I OFTEN think about my late friend Ken Stubbings and his passion for Maldon’s history – particularly the heritage of our local pubs, past and present.

His groundbreaking book Here’s Good Luck to the Pint Pot (Kelvin Brown Publications 1988) continues to be the best source on the subject.

I remember him telling me that he found researching the principal inns – places like the Blue Boar, the White Horse, the King’s Head and the Swan – relatively easy.

It was the smaller beer houses which created more of a challenge for him. That’s not surprising really, because some of these were literally “cottage industries”, that brewed on site and used their front rooms as bars.

The Beer Act of 1830 still required them to be licensed, but they rarely appear by name in trades directories or in the census returns.

Not only that, the beer house keeper usually had an additional trade or two to supplement the often meagre income.

A good example of these is the Red Cow that once operated in Maldon’s Fambridge Road.

Ken touches upon it in his book and says that it opened under a Samuel George Smith in 1851.

Maldon and Burnham Standard:

  • The old Red Cow pub sign

Sure enough, there is a 45 year old beer house keeper called Samuel Smith in the 1851 Census.

He lived in the Pinchgut Hall Lane (as Fambridge Road had been known since the early 18th Century), along with his wife, five daughters and one son, and he also worked as a carpenter.

At that stage the red-brick, terraced house that was the Red Cow would have been on the outskirts of town and was surrounded by farmland.

It wasn’t far from Nightingale Corner (now the junction with Cross Road) and such passing traffic as there was consisted of farm carts and those going to and from the Fambridge Ferry river crossing.

The regulars, therefore, doubtless consisted of resident agricultural labourers and those travelling the Ferry Road route.

Samuel Smith had a third string to his bow as he was also a dairyman and kept his cows in a field to the rear of the premises. Their milk provided him and his family with extra money and gave the little beer house its quirky name.

Samuel might have been its originator, but the Red Cow will forever be associated with the Filby family (who were already living in the road in 1851).

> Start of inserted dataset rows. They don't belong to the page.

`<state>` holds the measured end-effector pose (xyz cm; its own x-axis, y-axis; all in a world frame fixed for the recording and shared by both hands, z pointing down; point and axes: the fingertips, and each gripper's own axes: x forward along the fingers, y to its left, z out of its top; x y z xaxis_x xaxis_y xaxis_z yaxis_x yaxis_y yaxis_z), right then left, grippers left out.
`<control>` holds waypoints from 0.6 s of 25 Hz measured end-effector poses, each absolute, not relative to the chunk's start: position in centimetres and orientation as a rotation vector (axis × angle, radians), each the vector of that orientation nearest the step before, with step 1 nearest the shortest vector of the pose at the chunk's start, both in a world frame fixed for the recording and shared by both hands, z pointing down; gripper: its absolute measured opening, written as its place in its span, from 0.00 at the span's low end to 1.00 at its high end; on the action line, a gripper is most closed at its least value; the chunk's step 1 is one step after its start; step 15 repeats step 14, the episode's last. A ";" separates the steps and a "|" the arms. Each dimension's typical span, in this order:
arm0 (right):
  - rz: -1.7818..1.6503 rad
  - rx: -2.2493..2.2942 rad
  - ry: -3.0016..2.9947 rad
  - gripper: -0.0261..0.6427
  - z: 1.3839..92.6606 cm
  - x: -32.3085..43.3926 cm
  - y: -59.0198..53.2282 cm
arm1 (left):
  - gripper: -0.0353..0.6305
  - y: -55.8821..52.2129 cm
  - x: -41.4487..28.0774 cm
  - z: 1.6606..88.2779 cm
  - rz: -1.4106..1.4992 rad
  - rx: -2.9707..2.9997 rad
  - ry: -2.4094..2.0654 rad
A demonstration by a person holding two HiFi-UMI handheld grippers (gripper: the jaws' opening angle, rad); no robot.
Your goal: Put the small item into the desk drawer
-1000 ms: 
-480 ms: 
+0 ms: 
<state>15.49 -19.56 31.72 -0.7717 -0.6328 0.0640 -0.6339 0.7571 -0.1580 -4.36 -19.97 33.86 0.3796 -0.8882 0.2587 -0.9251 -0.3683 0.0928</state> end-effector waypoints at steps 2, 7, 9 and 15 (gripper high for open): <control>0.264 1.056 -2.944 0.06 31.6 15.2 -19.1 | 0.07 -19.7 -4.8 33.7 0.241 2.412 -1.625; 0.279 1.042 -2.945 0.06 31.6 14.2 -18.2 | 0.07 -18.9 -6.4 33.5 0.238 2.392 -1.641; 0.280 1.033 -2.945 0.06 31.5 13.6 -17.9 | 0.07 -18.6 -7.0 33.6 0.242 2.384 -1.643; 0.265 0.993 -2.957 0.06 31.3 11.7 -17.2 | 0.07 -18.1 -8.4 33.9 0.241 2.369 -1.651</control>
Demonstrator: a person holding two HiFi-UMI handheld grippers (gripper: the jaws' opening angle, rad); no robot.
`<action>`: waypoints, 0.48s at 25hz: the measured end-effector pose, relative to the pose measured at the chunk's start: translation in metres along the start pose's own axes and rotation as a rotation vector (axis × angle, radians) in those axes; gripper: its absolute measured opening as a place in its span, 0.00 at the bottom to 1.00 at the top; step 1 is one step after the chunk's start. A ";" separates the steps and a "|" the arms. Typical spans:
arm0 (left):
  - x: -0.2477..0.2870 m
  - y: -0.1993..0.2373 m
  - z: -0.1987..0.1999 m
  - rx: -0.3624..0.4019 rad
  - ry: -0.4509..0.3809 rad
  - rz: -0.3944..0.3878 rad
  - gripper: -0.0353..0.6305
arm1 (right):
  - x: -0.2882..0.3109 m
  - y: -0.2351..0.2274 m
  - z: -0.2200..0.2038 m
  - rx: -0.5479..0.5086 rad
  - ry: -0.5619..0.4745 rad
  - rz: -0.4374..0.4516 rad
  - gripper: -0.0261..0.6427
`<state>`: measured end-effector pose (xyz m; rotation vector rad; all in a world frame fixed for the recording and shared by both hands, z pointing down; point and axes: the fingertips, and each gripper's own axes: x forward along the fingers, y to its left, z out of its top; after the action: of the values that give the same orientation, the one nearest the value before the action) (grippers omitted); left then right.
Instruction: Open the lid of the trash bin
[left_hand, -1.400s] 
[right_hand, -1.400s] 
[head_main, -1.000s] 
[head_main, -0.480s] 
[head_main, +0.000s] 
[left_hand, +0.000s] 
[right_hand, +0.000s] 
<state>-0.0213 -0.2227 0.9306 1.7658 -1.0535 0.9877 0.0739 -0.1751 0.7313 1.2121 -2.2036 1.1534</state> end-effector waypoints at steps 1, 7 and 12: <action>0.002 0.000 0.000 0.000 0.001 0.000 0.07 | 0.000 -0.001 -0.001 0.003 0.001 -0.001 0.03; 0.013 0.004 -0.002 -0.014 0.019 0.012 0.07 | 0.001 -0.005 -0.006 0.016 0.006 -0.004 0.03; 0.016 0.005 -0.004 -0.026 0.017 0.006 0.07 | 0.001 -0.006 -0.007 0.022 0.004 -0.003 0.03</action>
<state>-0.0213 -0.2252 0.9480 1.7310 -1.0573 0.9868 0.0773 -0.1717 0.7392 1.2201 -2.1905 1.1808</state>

Their occupation of the beer house started around 1859 and they also had a farm, ran a dairy, a bake house and began brewing on site.

The patriarch was Samuel who, as well as running all of the above, was also a coalman.

He is in the 1861 Census, along with wife Ann, sons William and Samuel, a visitor and two lodgers, and held the licence of the Red Cow until his death in 1862, when Ann, took over in her own right.

The 1871 Census lists her there as a widow beer house keeper and actually identifies the Red Cow by name.

She served the beer until her death in 1888 and it was then time for son William to take over.

He appears in the 1891 return as “baker and beer seller” at what, by then, had become 100 Fambridge Road.

He is recorded as a 58 year old single man with two servants and a boarder.

He is still at number 100 in 1901, but interestingly only as a “baker”, with nephew Frederick Filby listed as “publican”.

William died on May 19, 1901. The beer house survived until around 1910, but by 1911 it just appears as a private house.

Sometime between 1926 and 1933, number 100 was re-numbered 162 and today you wouldn’t know that it had ever served its former purpose.

Maldon and Burnham Standard:

  • The building as it is today

Ken interviewed an old resident who actually remembered visiting it when it was open.

One of the Markhams, of Maldon Rock fame, told Ken it was “very dark…stank of vinegar…and amongst the sawdust on the floor stood large spittoons” – an earthy, description that could come straight out of the works of Thomas Hardy.

Another friend of mine, former Maldon magistrate Peter Hedge, has told me that his ancestors lived next door to the Red Cow and that his grandfather, Austin Hedge (1856-1926), used to drink there.

A wonderful surviving sepia photo shows Austin standing outside the recently closed building, accompanied by son Harold and their horse and cart.

It was a different world then. The beer was doubtless good, cool, crystal clear and enjoyed at a penny or two a pint (we know it was still only 2d in 1900).

The Red Cow was only a few doors down from my house, a building that is of a contemporary age.

Unlike my predecessors I might not be able to pop down there for a “quick one”, but whenever I pass by and give it a longing thirsty glance, it will forever be the Red Cow.